アカネ。

これも富貴のミョウガ畑に生えている。だんだん増えつつあるような気がする。よく見てみると、アカネというのはけっこうずっこい植物やねんな。
空中にある茎を引っ張るとすぐに切れてしまう。そのせいでなかなか根までたどれない。切れた断面を見てみると、角の尖った四角いパイプの中に丸いパイプが入っているようになっている。肉眼で見えるのはそれだけ。これじゃ、自分の体を自分で支えるなんてことはとうていできないだろう。それで、棘を使って他の植物の茎や葉に支えてもらっているというか、勝手に支えさせているというか。そこがずっこいと思うんだけど。
たいていの植物は、いかにして日光をたくさん浴びるかという競争の中にあって、できるだけ高くa/o広く葉を伸ばそうとしている。丈夫な茎をできるだけ高く上に上に伸ばして葉を広げたり、低いところを這うかわりに地面を覆うように広がったりして、自力でなんとか日光を確保しようと苦労しているわけだ。
ところが自分でそういう努力をせず、他の植物の努力におんぶする形で、ちゃっかりいいとこどりをする植物もいる。このミョウガ畑にも生えているヤブマメもその1つ。自力では地面から立ち上がれないけど、つるを他の草に巻きつけて高いところで葉を広げる。こいつらが他の植物にぎりぎりと巻きつき、絡みつき、しがみついている姿を見ていると、やられるほうの身になって、「たまったもんじゃないな」と思ったり、ちょっとくらっとする恐怖感すら感じたりする。
でも「巻きついているほうだって必死なんだろうな」とも思えて、「いや、すまないね。これも仕事だから」と、引っこ抜いて、ほどき取りながらちょっと言い訳なんかしてしまう。巻きつく植物が見つからなくて、自分らどうしで絡まり合っている姿なんか見てしまうと、ちょっと気の毒にもなる。
アカネにはそういう同情を呼ぶ余地がない。他人をあてにしているところは同じでも、必死で巻きつきもせず、いい加減というか適当というか、どべーっとよっかかって、もたれかかって、勝手に支えさせといて、そのくせ結構な距離まで伸びているし、葉だって、「限界まで日光を採ります」という決意がまるで感じられないちんまりした葉だし。

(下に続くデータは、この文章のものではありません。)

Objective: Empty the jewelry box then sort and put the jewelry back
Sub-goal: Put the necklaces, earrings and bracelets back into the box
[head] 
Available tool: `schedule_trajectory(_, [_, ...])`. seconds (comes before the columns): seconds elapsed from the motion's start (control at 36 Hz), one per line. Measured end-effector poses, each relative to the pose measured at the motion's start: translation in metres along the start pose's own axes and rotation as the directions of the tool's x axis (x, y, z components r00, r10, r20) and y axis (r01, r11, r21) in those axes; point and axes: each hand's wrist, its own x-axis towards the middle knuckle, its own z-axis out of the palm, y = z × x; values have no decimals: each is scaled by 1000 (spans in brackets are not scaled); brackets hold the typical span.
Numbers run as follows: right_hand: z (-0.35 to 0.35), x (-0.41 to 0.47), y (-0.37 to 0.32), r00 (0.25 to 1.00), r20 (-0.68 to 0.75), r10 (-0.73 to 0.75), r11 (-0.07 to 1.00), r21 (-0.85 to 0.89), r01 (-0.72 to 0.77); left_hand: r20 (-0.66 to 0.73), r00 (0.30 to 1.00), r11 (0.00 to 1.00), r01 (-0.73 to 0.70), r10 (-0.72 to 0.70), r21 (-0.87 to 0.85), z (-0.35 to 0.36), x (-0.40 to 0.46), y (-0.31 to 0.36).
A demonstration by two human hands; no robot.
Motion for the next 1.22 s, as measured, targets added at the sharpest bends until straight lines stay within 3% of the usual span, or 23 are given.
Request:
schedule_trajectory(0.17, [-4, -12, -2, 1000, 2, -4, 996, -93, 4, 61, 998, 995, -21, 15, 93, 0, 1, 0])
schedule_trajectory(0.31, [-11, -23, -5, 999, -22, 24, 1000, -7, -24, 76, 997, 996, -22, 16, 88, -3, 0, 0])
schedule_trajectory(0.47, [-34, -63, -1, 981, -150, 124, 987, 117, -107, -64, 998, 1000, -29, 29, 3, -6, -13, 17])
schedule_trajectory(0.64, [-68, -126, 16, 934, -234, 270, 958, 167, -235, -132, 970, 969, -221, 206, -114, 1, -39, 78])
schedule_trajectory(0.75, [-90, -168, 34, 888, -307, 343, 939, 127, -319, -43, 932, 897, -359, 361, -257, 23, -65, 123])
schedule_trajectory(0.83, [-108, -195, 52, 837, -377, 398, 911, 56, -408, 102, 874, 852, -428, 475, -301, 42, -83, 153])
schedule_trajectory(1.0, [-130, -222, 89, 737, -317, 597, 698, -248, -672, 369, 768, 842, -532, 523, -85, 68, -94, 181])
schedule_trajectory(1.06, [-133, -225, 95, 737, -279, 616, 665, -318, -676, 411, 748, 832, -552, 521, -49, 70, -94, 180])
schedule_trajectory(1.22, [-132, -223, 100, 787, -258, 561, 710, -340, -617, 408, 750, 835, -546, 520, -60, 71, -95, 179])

自分を支えるために自分の力を使わないというのは効率的といえば効率的な生きかたなのかもしれないけど、しょせん他の植物が周りにいないと成り立たない作戦。だから、「そんな他人をあてにしてないで、もうちょっとしゃきっとしたらどうやねん」なんて叱ってみるけど、「あー、すみませんね。ウチらこんな生きかたしかできないもんでね」って、まるで反省する様子もない。そんなんだから、とことん目の仇にはされなくても、ただの厄介者として嫌われるべき植物だったはず。染料として使われさえしなければ。
ところがところが。根が染料として利用され、それが元で昔から歌なんかにも歌われてしまったもんだから一発大逆転。現物を知らなくても、なんでもロマンチックな風に解釈したがる人たちの支持も得て、人の名前にまで付けてもらえるほどの人気ものになったとさ(名前だけだけど)。いや、いまどき源氏名とか、源氏名みたいな子どもの名前とかに、<アカネ>ってどれほど使われているかは知らないけど。付けた人はこの植物の実態を知っていて付けたのかなぁなんて思うわけ。